Para o magistrado, a falha na prestação de serviço do município violou a dignidade humana, de sorte que, apesar de não ter nascido vivo, o feto também possuía personalidade jurídica formal, no que atina aos direitos de personalidade, entre eles o direito à dignidade. “Logo, a ação da municipalidade em descartar o feto violou previsão normativa, bem como não foi razoável ou proporcional, violando a dignidade humana e aumentando o sofrimento vivenciado pela família em luto. Desse modo, restam evidenciados os requisitos indispensáveis para responsabilização objetiva do município, no caso concreto, quais sejam: ato ilícito, dano e nexo de causalidade. A vida e a dignidade humana são pressupostos essenciais do estado democrático de direito e devem ser protegidos a todo custo, sendo inclusive fundamento da nossa República Federativa. Não há como mensurar a dor dos pais que perdem um filho e sequer têm o direito, legalmente assegurado, de realizar o seu sepultamento, ainda mais quando este teria sido tratado como “resíduo hospitalar”, sem qualquer dignidade e respeito. Os danos emocionais vivenciados pelos genitores tornam-se ainda mais penosos pela gritante falha na prestação do serviço da municipalidade. Muito além da aplicação fria da lei, estamos a fazer justiça, vetor essencial da atuação de todo magistrado, numa busca, ainda que utópica, de amenizar os danos sofridos pelos demandantes”, escreveu o julgador no voto.
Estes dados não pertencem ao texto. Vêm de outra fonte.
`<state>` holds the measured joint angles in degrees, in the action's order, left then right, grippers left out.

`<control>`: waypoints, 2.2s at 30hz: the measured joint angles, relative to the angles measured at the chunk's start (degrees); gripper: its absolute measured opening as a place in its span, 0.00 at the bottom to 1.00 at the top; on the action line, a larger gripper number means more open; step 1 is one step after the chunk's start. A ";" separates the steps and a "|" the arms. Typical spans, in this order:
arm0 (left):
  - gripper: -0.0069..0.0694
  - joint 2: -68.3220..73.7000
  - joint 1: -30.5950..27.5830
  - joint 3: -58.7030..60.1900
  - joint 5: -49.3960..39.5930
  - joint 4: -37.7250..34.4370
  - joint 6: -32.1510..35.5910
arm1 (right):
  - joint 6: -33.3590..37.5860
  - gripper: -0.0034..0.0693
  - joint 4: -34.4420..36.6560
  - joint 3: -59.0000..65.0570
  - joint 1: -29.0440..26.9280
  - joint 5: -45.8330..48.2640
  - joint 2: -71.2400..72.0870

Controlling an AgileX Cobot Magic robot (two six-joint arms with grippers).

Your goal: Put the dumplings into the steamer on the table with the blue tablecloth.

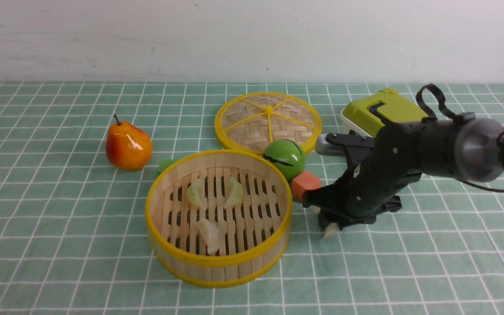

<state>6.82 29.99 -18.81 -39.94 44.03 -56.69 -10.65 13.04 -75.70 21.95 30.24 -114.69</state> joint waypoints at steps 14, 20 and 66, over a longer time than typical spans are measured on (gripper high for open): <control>0.23 0.00 0.00 0.00 0.31 0.07 0.00 | 15.31 0.30 4.91 -14.61 4.54 12.19 8.99; 0.23 0.00 0.00 0.00 0.38 0.12 0.00 | 17.92 0.30 7.28 -15.32 12.20 7.40 4.41; 0.29 0.00 0.00 0.05 0.60 1.88 0.00 | -2.09 0.03 -17.07 58.35 12.60 -21.71 70.38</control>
<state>6.82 29.99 -18.76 -39.34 45.91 -56.69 -12.74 -4.03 -17.35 34.55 8.53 -44.30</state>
O magistrado ainda citou, no voto, diversos outros processos e recursos julgados no Superior Tribunal de Justiça (STJ), tais como o Recurso Especial (REsp) nº 1506388/ES, de relatoria do ministro Marco Buzzi, o AgInt nº AREsp nº 2.072.411/SP, de relatoria do ministro Raul Araújo, também do STJ; o REsp nº 1615971/DF, de relatoria do ministro Marco Aurélio Bellizze; no Supremo Tribunal Federal (STF), tais como o Recurso Extraordinário (RE) nº 395942 RS, de relatoria da ministra Ellen Gracie; o AI 734689 AgR-ED, de relatoria do ministro Celso De Mello, além de enunciados e julgamentos do TJPE.
O julgamento da apelação ocorreu no dia 28 de fevereiro de 2023. Também participaram da sessão os desembargadores José Severino Barbosa, Luciano de Castro Campos, Evanildo Coelho de Araújo Filho e Honório Gomes do Rego Filho.